**Problem description**
Lines from the first one down to the one containing "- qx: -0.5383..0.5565" in the data below are the only ones needed; please return them exactly, both ends included.
=== Material supplied ===
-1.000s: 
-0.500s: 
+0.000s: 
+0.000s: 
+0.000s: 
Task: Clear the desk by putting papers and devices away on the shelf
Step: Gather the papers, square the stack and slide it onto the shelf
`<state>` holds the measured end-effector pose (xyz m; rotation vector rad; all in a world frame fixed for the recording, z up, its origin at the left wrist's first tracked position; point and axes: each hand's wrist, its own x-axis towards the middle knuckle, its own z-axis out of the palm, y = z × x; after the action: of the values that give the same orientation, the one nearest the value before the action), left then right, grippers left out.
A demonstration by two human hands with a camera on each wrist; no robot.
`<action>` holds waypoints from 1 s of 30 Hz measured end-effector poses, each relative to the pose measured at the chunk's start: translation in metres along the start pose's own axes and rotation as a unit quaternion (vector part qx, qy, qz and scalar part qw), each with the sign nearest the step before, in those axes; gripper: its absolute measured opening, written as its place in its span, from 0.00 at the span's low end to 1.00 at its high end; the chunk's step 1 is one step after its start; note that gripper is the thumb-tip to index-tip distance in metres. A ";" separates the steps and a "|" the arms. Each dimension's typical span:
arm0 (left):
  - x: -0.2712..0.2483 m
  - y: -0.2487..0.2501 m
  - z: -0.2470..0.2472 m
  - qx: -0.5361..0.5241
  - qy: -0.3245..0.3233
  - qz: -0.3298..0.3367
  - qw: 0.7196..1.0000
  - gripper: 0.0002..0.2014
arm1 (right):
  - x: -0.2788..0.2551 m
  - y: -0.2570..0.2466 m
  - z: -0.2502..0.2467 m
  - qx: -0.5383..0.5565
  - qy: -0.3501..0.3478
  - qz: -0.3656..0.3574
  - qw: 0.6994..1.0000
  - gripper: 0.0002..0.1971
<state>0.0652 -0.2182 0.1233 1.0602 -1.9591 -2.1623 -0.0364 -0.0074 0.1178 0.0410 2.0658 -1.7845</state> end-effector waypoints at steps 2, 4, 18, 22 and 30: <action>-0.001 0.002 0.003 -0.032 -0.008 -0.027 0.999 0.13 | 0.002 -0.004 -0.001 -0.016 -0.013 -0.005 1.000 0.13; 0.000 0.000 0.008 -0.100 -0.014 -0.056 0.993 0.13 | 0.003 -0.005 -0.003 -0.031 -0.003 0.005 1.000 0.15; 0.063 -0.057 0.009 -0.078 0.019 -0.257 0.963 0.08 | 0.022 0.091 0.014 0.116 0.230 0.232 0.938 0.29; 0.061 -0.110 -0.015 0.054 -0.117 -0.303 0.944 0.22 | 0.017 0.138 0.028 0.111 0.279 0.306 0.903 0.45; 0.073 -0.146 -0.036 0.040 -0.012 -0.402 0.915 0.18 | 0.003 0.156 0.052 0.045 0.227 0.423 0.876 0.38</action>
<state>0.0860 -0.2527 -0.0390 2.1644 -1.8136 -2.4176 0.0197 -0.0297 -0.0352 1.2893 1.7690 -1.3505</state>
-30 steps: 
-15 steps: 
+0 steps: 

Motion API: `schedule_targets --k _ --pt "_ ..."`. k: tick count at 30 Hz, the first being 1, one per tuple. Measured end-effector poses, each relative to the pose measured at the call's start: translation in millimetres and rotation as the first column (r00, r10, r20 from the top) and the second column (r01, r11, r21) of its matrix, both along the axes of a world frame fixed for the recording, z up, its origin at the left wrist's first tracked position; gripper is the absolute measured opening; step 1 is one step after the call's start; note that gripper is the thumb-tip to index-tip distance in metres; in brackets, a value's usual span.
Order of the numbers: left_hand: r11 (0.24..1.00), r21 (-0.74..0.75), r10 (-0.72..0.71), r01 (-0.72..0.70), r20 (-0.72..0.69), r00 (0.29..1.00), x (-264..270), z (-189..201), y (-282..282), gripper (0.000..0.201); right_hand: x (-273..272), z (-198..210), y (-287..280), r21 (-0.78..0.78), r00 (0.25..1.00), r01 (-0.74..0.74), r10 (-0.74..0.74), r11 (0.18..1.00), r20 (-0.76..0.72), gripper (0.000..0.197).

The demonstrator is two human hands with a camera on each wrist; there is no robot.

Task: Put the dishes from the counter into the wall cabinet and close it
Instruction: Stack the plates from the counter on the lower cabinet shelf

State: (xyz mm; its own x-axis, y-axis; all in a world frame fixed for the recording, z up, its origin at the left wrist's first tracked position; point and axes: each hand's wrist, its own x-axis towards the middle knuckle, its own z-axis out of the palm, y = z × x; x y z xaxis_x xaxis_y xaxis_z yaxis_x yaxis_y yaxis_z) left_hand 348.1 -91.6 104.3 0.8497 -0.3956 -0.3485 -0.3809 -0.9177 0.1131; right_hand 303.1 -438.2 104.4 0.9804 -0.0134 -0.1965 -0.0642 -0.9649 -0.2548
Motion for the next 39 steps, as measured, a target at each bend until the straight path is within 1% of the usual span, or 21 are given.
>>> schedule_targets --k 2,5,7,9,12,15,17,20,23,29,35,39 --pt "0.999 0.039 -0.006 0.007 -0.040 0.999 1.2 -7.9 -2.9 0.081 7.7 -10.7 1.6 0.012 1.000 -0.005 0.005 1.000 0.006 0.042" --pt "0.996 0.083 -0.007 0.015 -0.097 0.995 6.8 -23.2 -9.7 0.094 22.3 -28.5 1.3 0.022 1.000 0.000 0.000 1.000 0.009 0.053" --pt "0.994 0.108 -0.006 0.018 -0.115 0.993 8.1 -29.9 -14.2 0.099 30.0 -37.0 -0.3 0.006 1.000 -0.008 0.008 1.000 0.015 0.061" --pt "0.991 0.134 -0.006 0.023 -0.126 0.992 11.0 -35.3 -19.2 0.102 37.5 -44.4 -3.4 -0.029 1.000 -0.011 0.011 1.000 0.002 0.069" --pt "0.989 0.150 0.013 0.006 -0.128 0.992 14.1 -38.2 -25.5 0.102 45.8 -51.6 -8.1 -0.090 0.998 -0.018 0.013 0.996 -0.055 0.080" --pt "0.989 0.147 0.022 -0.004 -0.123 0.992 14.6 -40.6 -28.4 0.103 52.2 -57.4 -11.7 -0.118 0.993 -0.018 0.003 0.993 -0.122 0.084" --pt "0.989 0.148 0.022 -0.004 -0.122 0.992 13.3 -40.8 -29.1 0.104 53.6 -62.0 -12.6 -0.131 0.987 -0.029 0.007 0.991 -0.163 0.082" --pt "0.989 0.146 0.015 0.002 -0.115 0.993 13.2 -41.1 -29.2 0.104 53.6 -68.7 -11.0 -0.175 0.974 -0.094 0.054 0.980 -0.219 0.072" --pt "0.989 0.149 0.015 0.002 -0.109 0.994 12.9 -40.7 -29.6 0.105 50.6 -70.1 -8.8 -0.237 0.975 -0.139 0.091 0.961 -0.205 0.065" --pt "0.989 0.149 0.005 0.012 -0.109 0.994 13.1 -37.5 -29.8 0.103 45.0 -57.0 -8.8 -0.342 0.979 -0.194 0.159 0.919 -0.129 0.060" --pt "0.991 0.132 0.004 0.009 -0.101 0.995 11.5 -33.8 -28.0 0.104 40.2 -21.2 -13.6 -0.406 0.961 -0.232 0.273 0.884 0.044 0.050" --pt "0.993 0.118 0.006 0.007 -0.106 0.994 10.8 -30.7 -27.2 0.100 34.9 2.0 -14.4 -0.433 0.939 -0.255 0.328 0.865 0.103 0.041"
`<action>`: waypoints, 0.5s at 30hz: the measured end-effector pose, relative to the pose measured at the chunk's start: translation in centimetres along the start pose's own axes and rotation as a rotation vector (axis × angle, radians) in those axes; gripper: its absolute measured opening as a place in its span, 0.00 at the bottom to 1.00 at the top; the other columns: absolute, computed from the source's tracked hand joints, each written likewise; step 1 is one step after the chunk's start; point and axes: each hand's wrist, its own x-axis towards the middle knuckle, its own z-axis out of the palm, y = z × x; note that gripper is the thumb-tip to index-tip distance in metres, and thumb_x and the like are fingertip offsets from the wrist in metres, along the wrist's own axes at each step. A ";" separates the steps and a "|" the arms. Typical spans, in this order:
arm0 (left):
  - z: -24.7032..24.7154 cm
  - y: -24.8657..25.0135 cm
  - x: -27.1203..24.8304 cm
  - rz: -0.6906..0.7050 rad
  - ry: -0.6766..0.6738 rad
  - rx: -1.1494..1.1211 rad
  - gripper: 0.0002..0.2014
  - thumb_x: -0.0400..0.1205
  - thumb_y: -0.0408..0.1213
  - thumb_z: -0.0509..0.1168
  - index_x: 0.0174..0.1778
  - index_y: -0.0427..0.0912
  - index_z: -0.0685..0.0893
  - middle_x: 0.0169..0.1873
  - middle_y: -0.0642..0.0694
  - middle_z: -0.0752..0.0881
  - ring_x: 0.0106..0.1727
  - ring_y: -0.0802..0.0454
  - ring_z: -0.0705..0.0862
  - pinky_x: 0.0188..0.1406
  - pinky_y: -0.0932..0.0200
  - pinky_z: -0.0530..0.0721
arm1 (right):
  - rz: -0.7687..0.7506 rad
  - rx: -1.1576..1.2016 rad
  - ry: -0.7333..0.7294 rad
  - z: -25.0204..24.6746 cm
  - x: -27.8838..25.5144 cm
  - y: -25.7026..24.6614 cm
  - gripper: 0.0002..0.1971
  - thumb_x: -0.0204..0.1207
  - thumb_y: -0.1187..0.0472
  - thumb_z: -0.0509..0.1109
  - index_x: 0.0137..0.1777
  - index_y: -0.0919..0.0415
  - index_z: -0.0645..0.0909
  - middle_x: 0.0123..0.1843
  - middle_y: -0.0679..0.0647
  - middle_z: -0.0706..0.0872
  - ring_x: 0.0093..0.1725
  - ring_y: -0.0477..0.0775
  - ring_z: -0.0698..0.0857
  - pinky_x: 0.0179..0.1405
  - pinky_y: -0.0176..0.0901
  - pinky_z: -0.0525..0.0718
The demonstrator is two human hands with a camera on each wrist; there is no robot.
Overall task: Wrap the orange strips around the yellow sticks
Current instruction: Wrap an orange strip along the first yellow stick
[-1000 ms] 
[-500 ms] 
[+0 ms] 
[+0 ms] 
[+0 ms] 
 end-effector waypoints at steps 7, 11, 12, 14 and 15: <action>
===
**Task response**
-1.000s: 
-0.500s: 
+0.000s: 
+0.000s: 
+0.000s: 
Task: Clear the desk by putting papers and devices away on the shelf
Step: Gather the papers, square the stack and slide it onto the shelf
`<state>` holds the measured end-effector pose (xyz m; rotation vector rad; all in a world frame fixed for the recording, z up, its origin at the left wrist's first tracked position; point and axes: each hand's wrist, its own x-axis towards the middle knuckle, its own z-axis out of the palm, y = z × x; after the action: of the values that give the same orientation, the one nearest the value before the action), left then right, grippers left out.
A demonstration by two human hands with a camera on each wrist; no robot.
`<action>` holds waypoints from 1 s of 30 Hz measured end-effector poses, each relative to the pose measured at the chunk's start: translation in metres along the start pose's own axes and rotation as a unit quaternion (vector part qx, qy, qz and scalar part qw), each with the sign nearest the step before, in those axes; gripper: its absolute measured opening, written as its place in its span, from 0.00 at the span's low end to 1.00 at its high end; the chunk's step 1 is one step after its start; note that gripper is the thumb-tip to index-tip distance in metres. A ";" separates the steps and a "|" the arms. Each dimension's typical span:
arm0 (left):
  - x: -0.2712..0.2483 m
  - y: -0.2487..0.2501 m
  - z: -0.2470..0.2472 m
  - qx: -0.5361..0.5241
  - qy: -0.3245..0.3233
  - qz: -0.3298..0.3367
  - qw: 0.7196..1.0000
  - gripper: 0.0002..0.2014
arm1 (right):
  - x: -0.2788..0.2551 m
  - y: -0.2570..0.2466 m
  - z: -0.2502..0.2467 m
  - qx: -0.5383..0.5565

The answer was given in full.